Sometimes we may vary the amount of excess depending on the particular situation.


For the purposes of a travel insurance policy ‘family’ is defined as two close family members travelling either together, or with their dependent children or grandchildren.

A close family member is defined as your spouse, de facto partner, fiancé, fiancée; or child, step-child, grandchild; or brother, sister, brother-in-law, sister-in-law; or son-in-law, daughter-in-law; or parent, step-parent, grandparent, guardian or parent-in-law.

Imposed excess

This is the term that we use for an excess that we have applied to your insurance cover due to your personal situation.

Indemnity value

An item's current value allowing for its age and condition immediately before the loss or damage happened.

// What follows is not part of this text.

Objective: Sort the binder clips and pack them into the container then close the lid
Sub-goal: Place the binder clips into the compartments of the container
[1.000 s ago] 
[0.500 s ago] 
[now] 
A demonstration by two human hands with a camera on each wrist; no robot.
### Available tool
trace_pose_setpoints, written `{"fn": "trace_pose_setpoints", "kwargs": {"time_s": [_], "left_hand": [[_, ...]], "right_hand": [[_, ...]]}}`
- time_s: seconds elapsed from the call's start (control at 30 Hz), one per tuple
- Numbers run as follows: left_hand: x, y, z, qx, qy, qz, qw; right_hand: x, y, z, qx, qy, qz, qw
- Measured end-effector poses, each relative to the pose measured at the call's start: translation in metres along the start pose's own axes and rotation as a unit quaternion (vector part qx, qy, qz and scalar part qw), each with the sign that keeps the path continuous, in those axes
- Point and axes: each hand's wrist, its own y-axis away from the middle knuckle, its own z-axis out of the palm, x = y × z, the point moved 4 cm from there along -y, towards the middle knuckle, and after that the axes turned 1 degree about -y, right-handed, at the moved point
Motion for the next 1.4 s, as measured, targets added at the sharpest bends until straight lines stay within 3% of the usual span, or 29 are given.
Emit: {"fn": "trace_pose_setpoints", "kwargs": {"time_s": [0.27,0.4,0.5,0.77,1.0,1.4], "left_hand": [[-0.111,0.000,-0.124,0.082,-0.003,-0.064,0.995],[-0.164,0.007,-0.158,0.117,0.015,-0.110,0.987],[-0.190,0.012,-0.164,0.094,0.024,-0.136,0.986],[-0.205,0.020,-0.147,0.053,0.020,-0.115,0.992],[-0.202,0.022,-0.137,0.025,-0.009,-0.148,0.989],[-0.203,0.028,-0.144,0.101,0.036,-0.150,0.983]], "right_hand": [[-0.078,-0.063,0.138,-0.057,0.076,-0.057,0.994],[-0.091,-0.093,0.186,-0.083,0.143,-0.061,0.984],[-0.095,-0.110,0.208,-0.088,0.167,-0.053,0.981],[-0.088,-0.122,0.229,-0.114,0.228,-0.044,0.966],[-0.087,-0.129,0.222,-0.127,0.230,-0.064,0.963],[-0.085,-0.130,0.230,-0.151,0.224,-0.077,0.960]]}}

For the purposes of a travel insurance policy, an individual is one person travelling either on their own, or with their children or grandchildren under the age of 21 who aren’t self-supporting.

Legal liability

Legal liability is when you’re found to be responsible for damage to someone else’s property or injury to someone else, by the courts, a tribunal, or arbitration.


Responsibility for injury or damage caused.

Linked policy discount

If you insure both your home and your contents at the same address, you can choose to link them as a single policy called HomePack. This may qualify you for our linked policy discount.

Market value

What your car was worth before it was damaged. This refers to the reasonable cost to buy a replacement item of similar age, general condition and model or specification.


For vehicles, this means any change to a vehicle that’s different to the manufacturer’s original specification or recommendations. These can include changes to the engine, suspension, body kit, or wheels.

For your home, this means alterations and extensions to the original structure.

Multi Policy Discount

If you have your contents insured with State and you take out another home, car, contents, motorcycle or landlord policy with us you may qualify for a Multi Policy Discount on your premiums.

Named driver

Any driver listed on a vehicle’s insurance policy schedule.

Period of cover

This is the period of time that an insurance policy is valid for. It’s always shown in an insurance policy’s schedule.

Personal liability

Personal liability is the legally-enforceable liability that a person has for loss or damage suffered by someone else. For example, if you forget about a pan of oil on the stove and it sets fire to the house you’re renting, you’ll be held legally liable (or personally liable) for the damage the fire causes.

Pre-existing medical condition

This is how we describe a physical defect, medical condition or disease that has been medically treated or for which medical advice has been received during the six months prior to applying for travel insurance. It also applies to an ongoing medical condition or disability that exists when you apply for State travel insurance.


This is the money that must be paid for your insurance policy. Depending on the type of cover you have, your premium is made up of the company premium which goes to State, the Earthquake Commission levy, the Fire Service levy, and GST.

Present value

This is the reasonable cost to repair or replace an item in New Zealand that is of comparable age, quality and capability, and is in the same general condition.

Specified item

Any item that is listed in the policy schedule with a corresponding specified sum insured.

Sum insured

The maximum amount payable in respect of the loss or damage of the insured item.

Uneconomic to repair

Used when an insured item is stolen and not recovered, unsafe to repair or would cost more to repair than replace.


The use of an insured item will depend on the item. If it’s a car or motorbike, the use will usually include driving on a public road or private driveway, parking, garaging and storing, but exclude racing or off-road use. A caravan or boat use usually also extends to towing. It’s best to check the details of your policy so you’re clear about what use is covered for any item you’ve insured.

Years of insurance discount

If you have held your insurance policy with us for more than a year you may qualify for this discount.

Working manually

For the purposes of a travel insurance policy, working manually means using your hands or physical strength to carry out tasks. e.g. as a builder, plumber, plasterer, mechanic.